Saturday 4 February 2017


The London Marathon this year is on St George's Day, April 23, 2017. April 23 is an important day for national treasures other than St George and the London Marathon. It's also William Shakespeare's birthday - and death day. Factoids are so Radio 2. I love them.

I thought I'd treat my readers and any sponsors, actual or potential, to the good news of my continuing and extending long runs for the last two Sundays - and at the same time explore the theme of  'The Back Garden'. A visual exploration of the role of the back garden in my journey through life.

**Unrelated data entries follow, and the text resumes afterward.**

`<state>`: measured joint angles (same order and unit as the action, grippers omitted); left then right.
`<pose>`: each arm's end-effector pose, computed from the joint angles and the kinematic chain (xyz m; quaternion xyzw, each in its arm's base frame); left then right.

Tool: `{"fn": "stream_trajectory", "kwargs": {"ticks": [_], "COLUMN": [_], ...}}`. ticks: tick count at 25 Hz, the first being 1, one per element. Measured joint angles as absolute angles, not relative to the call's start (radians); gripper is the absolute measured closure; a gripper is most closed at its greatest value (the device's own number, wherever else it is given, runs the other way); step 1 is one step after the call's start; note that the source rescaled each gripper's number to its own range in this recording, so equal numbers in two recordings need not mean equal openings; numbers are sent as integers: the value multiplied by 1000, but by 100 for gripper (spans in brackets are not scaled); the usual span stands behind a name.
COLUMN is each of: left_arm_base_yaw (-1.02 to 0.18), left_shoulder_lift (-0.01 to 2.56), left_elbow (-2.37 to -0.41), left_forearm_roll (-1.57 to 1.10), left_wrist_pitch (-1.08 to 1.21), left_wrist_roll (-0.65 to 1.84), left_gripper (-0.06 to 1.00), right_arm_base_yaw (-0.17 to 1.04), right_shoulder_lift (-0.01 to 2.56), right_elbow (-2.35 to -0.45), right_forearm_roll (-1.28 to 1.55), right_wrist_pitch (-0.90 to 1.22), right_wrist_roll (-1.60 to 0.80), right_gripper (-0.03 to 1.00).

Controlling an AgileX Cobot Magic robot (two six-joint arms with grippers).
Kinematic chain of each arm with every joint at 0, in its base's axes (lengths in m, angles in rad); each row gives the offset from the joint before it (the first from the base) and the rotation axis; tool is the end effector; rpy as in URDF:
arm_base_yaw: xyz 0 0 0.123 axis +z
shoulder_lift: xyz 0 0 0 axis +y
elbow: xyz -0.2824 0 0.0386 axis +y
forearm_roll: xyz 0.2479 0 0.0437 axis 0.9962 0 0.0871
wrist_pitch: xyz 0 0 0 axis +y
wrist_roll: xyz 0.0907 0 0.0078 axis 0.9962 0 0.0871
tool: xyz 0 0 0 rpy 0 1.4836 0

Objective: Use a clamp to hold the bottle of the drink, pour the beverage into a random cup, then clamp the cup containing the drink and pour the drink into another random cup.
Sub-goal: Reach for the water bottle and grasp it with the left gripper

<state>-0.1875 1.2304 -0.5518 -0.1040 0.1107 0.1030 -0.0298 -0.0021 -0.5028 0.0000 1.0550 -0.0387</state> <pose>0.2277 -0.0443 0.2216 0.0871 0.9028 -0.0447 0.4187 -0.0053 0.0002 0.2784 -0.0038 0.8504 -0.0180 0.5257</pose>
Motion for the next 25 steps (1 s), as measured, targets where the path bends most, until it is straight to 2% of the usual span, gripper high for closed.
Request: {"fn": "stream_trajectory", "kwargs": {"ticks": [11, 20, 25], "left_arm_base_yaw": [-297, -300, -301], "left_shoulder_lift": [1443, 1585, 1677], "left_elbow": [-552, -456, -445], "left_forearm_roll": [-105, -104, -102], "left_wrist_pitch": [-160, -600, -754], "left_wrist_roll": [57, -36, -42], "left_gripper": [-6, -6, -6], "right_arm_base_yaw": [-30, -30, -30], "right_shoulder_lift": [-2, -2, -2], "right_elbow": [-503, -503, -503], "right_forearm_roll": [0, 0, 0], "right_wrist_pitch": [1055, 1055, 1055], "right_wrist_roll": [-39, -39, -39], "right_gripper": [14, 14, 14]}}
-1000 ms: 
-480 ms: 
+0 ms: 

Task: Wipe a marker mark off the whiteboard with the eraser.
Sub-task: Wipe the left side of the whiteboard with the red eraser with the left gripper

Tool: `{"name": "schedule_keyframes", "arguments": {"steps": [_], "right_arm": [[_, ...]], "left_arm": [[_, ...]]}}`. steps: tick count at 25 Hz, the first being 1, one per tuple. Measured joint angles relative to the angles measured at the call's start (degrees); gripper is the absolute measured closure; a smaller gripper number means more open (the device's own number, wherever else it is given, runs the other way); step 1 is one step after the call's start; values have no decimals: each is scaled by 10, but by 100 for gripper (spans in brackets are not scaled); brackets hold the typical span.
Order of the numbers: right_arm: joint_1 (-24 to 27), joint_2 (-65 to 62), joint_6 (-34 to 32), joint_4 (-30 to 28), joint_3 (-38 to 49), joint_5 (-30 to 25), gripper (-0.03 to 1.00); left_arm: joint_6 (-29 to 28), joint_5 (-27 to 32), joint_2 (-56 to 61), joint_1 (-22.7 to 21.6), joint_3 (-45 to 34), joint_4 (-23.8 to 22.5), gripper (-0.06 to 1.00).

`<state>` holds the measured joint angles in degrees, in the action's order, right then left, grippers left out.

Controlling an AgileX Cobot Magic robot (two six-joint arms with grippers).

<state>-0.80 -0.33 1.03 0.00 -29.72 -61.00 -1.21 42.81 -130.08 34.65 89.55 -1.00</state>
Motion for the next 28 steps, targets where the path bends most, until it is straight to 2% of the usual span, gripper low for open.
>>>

The back garden of our terraced home in St Ives - 2017

A contemporary shot. I used a cropped version of this picture for my Countdown to the London Marathon 2017 - Part 1 blog on January 17 last month but did not contextualise. Here I am in the back garden of our terraced home in St Ives in Cornwall, Dig down deep enough and you are highly

likely to find evidence of uncharted mine workings from the late 18th and early 19th centuries (see an earlier blog of mine using this link). You can see a stone bird bath on a pillar in front of the garden 'tilda. That stonework used to be in the back garden of Louise's Granny and Pop, Amy and George Scriven.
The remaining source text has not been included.